• **Exercise aim**
Look at every line below and count those containing "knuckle". Answer with the number only.

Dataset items
---
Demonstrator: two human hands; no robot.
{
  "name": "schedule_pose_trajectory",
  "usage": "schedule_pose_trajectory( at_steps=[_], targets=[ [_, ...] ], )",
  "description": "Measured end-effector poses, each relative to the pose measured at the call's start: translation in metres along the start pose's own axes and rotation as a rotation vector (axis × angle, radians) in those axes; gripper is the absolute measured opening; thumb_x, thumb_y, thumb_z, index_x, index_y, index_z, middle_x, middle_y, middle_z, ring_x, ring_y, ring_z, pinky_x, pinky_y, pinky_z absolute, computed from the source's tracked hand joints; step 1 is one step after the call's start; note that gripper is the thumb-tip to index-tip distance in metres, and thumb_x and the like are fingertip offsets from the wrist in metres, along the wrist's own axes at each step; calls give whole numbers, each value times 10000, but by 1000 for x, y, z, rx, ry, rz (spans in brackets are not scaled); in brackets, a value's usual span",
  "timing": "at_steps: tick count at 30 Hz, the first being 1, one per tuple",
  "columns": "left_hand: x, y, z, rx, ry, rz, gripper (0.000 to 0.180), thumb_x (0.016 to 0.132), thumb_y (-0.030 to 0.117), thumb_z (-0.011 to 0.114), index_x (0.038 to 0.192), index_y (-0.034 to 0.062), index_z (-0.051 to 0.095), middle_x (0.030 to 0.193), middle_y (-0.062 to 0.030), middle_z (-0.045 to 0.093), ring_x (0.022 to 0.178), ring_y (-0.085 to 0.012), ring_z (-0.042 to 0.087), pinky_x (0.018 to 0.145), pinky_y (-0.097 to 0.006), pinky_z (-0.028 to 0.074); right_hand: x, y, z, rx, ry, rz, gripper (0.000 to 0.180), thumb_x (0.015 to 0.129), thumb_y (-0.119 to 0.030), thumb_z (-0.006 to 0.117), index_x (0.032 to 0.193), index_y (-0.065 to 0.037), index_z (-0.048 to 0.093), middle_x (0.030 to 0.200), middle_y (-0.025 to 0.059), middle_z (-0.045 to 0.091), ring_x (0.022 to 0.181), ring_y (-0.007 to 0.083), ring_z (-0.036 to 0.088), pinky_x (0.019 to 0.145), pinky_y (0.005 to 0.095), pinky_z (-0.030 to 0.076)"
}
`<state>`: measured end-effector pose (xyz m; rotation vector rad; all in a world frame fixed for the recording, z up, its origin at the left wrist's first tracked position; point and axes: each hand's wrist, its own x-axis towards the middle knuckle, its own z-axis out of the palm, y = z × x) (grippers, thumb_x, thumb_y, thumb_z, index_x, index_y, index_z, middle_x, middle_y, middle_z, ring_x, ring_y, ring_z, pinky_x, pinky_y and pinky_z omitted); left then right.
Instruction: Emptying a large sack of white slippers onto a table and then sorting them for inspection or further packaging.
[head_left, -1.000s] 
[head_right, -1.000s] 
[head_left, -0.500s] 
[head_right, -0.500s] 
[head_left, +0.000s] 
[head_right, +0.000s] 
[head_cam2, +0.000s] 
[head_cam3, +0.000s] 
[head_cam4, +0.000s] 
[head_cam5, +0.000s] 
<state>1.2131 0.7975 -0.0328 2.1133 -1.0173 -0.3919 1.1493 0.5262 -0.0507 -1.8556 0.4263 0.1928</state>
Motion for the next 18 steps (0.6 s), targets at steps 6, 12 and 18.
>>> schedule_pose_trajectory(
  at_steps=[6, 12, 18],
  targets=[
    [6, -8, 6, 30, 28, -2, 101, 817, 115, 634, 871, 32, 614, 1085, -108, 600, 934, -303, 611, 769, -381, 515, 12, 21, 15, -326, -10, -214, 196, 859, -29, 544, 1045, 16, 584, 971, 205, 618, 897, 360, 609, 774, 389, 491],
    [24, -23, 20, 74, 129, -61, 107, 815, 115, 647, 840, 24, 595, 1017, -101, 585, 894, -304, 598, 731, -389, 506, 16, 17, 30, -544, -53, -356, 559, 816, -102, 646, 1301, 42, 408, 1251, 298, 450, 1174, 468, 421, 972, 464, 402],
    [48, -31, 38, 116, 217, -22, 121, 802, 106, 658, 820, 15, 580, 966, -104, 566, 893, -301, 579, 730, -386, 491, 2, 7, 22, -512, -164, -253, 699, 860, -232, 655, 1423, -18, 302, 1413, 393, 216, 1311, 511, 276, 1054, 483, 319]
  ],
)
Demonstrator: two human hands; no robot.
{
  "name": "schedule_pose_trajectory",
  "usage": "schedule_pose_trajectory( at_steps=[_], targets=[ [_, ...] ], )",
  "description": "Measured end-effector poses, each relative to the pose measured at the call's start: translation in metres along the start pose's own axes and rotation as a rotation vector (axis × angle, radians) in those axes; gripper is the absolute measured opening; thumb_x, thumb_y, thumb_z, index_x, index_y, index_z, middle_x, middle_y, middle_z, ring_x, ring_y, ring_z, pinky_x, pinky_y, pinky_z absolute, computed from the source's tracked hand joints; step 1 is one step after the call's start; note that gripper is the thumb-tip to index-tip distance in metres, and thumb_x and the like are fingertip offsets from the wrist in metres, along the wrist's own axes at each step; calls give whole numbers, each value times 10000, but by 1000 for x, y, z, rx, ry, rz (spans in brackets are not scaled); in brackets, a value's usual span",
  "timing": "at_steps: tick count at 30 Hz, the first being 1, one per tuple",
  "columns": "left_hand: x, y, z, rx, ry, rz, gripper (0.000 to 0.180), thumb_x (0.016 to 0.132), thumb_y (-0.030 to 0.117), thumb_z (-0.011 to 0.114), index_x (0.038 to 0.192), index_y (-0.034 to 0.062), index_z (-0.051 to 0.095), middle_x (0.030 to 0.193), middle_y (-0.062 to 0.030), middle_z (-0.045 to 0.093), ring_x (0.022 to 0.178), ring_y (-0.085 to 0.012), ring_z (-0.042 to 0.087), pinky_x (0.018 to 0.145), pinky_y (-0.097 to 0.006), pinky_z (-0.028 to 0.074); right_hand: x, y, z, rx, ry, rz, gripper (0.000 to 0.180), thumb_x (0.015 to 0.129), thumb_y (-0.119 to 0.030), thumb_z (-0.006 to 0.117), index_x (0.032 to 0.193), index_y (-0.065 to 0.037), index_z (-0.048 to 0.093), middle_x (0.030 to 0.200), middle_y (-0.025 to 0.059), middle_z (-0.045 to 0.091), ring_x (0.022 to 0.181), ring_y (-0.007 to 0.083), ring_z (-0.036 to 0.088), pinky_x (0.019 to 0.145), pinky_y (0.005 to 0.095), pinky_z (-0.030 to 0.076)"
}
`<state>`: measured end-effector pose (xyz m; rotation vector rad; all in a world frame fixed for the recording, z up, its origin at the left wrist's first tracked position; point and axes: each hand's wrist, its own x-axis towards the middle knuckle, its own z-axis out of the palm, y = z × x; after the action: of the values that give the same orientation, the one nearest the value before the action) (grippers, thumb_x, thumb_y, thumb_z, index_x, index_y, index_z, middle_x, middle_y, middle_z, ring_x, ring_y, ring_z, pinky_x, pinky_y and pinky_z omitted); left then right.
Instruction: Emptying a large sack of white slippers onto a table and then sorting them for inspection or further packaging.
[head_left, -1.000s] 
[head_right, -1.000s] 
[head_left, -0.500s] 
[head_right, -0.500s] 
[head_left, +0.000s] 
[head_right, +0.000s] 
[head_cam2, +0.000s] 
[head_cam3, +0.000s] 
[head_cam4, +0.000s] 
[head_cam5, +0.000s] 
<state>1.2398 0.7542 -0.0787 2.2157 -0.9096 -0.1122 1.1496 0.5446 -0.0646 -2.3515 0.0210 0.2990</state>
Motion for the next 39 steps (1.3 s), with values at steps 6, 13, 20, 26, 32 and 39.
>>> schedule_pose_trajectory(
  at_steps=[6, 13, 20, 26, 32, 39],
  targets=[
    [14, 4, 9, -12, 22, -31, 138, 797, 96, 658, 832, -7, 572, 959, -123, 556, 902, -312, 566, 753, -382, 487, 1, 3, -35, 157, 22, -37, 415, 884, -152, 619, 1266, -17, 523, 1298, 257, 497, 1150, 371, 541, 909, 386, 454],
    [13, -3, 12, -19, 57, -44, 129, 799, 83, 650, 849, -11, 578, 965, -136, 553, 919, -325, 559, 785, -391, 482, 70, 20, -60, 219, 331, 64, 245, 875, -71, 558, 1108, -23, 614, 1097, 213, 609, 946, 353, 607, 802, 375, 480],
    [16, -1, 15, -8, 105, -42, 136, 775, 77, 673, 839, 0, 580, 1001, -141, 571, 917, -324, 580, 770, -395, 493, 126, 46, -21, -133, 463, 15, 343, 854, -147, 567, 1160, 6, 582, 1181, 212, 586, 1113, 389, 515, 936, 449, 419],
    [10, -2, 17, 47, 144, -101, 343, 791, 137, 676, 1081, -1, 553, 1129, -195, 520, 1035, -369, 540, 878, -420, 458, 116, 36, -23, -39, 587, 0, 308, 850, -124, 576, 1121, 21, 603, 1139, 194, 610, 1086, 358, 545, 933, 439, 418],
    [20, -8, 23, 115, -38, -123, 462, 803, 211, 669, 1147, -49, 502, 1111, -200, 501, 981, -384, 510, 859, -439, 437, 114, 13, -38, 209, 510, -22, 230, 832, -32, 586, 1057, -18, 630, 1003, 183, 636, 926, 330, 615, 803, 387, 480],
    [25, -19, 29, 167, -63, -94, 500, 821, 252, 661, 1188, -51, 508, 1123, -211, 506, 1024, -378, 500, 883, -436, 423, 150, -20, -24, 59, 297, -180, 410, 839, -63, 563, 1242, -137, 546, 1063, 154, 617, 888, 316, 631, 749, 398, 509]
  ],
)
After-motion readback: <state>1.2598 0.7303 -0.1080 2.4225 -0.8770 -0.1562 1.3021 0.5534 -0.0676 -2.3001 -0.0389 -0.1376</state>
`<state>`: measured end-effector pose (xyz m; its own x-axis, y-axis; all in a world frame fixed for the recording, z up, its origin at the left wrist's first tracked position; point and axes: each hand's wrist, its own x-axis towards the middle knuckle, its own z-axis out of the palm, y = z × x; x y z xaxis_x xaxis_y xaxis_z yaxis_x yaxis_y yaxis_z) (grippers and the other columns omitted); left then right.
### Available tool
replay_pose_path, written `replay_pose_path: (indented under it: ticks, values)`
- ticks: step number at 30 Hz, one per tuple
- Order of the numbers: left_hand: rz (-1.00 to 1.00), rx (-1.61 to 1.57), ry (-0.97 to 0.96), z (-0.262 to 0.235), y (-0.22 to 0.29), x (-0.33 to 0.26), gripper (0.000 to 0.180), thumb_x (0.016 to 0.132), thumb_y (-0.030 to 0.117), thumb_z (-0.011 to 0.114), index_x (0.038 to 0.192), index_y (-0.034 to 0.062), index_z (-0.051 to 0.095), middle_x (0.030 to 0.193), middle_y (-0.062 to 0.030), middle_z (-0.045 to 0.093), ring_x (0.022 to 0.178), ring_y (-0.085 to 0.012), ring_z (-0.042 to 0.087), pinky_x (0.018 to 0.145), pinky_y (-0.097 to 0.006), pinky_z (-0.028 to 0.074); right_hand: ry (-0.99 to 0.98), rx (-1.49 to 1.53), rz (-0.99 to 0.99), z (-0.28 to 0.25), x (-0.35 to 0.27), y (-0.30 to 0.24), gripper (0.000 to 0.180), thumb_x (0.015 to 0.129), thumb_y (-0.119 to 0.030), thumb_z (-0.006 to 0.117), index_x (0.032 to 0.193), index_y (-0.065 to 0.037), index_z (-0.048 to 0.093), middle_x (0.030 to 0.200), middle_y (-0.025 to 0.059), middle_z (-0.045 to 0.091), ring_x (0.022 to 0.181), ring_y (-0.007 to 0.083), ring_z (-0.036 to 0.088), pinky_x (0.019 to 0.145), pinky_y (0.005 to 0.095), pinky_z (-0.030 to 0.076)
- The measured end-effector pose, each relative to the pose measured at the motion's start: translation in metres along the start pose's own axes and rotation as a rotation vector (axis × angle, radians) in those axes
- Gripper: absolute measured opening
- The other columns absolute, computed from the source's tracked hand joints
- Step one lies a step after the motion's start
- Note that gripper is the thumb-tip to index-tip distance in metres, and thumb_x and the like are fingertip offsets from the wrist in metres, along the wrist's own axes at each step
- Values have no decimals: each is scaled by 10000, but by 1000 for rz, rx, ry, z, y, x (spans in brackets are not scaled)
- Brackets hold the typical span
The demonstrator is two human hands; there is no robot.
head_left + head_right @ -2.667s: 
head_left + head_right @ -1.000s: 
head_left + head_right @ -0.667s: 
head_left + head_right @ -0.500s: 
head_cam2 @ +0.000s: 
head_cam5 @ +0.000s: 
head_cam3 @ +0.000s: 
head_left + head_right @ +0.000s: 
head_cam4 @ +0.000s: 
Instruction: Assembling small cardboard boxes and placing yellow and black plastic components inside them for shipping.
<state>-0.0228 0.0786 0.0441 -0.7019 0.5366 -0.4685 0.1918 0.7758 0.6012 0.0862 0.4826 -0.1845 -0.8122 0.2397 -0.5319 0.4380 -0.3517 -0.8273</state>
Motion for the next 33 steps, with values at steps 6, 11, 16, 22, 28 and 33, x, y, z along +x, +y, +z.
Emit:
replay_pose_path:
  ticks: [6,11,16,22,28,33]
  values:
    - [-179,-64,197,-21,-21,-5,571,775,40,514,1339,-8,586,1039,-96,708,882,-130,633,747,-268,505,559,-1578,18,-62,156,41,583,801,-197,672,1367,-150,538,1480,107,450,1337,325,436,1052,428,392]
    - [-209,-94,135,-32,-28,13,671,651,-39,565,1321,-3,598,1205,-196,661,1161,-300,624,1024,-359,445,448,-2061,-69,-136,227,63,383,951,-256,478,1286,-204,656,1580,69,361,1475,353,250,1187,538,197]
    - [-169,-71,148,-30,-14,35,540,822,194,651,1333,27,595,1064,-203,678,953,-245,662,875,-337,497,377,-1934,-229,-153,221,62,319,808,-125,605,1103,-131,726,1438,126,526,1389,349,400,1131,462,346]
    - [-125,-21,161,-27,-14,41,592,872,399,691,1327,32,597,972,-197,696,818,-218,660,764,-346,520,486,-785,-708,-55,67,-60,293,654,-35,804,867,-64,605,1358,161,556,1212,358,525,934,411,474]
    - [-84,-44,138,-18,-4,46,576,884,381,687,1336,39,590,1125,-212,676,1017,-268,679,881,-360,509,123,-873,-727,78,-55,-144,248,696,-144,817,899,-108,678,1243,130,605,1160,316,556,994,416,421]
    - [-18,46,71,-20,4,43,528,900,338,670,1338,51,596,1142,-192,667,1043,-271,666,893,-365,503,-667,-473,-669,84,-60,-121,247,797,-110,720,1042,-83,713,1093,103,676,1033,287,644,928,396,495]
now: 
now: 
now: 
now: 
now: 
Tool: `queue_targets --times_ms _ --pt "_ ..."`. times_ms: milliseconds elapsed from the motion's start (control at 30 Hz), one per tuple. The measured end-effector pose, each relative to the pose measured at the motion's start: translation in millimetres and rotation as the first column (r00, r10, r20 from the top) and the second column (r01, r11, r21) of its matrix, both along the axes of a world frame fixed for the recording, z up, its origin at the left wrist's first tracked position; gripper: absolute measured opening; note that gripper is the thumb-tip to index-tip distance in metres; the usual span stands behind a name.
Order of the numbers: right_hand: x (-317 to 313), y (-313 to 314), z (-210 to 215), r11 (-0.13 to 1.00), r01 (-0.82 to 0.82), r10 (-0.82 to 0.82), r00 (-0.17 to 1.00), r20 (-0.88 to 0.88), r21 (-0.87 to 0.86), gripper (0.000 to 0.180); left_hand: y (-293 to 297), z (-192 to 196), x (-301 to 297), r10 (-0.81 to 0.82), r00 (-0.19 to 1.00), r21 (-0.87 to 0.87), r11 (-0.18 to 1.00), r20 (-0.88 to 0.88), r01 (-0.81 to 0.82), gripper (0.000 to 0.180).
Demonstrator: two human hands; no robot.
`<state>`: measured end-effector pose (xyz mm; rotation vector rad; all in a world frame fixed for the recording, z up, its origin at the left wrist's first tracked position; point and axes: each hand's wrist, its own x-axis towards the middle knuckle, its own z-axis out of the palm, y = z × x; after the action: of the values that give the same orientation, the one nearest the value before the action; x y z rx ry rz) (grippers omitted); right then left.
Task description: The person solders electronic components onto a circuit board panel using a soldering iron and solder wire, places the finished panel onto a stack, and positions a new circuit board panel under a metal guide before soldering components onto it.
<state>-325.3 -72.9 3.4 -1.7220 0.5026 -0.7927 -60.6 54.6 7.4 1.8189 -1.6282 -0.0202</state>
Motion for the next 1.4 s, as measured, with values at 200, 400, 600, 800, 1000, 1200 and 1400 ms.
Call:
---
• **Answer to this problem**
4